═══ Dataset entries ═══

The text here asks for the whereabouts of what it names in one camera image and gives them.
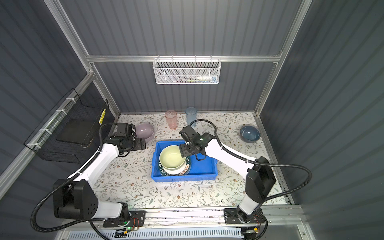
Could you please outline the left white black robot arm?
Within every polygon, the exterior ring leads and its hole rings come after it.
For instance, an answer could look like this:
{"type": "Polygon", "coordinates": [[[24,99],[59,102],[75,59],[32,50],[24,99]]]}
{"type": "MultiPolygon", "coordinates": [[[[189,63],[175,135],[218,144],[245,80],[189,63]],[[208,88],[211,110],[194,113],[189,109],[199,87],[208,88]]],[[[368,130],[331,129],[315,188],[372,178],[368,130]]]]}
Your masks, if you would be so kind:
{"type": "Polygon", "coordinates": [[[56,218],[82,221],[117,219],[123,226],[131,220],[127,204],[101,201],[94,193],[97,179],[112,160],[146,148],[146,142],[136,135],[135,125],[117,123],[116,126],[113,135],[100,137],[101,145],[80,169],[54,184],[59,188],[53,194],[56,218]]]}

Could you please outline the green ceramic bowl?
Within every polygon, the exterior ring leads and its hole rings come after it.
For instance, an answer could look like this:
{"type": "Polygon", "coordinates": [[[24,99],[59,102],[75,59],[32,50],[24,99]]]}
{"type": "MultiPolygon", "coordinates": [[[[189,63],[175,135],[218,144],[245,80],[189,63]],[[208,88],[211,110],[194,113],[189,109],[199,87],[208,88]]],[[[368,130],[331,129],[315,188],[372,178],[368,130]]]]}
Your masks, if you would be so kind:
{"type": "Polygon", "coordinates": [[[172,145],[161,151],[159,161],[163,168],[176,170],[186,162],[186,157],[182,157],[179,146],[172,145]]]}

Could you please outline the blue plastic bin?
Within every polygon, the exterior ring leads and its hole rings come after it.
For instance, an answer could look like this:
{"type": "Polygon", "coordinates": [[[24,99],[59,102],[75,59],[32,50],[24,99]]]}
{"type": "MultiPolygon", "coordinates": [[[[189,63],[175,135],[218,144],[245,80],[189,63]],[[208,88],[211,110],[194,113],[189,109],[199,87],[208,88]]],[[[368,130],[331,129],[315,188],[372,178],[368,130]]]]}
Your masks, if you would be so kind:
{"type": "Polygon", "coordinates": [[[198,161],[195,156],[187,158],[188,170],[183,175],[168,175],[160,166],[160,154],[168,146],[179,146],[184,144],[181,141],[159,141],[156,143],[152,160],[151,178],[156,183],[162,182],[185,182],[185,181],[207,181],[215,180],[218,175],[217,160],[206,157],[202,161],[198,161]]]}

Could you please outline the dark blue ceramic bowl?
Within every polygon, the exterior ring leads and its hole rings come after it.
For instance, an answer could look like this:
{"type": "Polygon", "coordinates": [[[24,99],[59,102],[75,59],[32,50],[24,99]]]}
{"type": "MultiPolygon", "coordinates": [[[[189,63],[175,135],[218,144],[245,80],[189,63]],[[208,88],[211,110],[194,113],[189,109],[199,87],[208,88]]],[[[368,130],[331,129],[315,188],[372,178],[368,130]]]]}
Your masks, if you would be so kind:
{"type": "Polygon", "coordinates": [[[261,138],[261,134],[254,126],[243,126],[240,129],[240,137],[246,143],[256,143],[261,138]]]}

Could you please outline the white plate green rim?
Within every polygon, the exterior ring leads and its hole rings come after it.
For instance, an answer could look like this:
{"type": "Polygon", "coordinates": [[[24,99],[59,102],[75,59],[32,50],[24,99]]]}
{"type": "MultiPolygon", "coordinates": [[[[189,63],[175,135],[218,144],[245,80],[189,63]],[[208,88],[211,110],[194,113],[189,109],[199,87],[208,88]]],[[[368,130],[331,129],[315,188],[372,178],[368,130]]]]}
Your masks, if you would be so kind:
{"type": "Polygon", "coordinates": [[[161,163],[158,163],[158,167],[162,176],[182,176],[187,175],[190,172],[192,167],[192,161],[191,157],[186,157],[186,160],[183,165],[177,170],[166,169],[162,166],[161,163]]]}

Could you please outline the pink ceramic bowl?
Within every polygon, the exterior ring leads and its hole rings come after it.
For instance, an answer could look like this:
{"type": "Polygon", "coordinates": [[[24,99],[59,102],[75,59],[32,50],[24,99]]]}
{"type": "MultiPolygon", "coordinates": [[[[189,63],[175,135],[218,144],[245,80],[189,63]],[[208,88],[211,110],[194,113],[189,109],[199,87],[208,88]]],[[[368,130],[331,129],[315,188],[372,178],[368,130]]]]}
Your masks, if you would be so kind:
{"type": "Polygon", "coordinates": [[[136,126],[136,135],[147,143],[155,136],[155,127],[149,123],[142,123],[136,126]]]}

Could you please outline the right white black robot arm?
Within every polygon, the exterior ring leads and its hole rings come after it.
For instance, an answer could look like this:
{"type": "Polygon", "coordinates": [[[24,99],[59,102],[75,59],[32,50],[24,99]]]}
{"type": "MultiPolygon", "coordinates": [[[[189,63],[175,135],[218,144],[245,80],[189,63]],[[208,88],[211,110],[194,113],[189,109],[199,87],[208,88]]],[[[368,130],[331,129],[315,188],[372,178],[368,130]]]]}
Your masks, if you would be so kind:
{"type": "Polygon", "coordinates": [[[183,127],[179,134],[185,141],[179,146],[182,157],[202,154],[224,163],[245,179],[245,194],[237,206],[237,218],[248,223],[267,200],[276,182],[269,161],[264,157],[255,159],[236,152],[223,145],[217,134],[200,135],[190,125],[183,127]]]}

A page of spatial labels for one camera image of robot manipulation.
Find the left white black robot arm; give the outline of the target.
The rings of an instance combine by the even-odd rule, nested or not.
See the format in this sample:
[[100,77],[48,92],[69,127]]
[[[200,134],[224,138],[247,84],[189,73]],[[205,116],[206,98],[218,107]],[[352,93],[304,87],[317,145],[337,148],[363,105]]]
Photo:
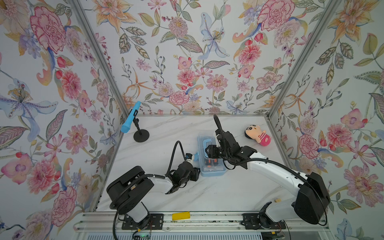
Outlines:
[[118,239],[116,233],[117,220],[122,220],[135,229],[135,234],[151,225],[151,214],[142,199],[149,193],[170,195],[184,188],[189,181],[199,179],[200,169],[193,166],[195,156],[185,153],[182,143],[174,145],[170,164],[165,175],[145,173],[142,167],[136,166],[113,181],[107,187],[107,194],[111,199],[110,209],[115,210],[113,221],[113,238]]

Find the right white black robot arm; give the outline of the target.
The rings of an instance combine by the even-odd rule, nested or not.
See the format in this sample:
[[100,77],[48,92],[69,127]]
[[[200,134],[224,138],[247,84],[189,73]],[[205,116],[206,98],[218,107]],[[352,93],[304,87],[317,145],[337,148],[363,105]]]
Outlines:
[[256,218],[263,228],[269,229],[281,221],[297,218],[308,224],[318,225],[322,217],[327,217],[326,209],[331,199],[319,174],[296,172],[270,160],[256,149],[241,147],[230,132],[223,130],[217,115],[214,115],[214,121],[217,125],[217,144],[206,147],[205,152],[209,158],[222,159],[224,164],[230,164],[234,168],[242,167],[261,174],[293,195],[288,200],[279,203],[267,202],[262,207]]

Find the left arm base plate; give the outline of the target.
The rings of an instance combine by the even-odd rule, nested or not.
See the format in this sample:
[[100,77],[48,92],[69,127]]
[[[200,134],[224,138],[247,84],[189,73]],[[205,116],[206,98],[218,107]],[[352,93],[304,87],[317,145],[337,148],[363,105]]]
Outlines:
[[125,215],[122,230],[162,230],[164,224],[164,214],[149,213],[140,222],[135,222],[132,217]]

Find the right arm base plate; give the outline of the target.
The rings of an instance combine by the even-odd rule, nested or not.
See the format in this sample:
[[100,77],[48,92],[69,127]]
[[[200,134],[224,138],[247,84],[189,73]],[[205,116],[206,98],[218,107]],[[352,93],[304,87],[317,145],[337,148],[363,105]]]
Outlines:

═══

Task =>
Scan the records for the string "please". Copy each line in which it appears.

Output of the exercise =>
Could you please outline the left white black robot arm?
Could you please outline the green ceramic bowl?
Could you please outline the blue plastic bin?
Could you please outline the dark blue ceramic bowl?
Could you please outline the white plate green rim?
Could you please outline the pink ceramic bowl?
Could you please outline the right white black robot arm?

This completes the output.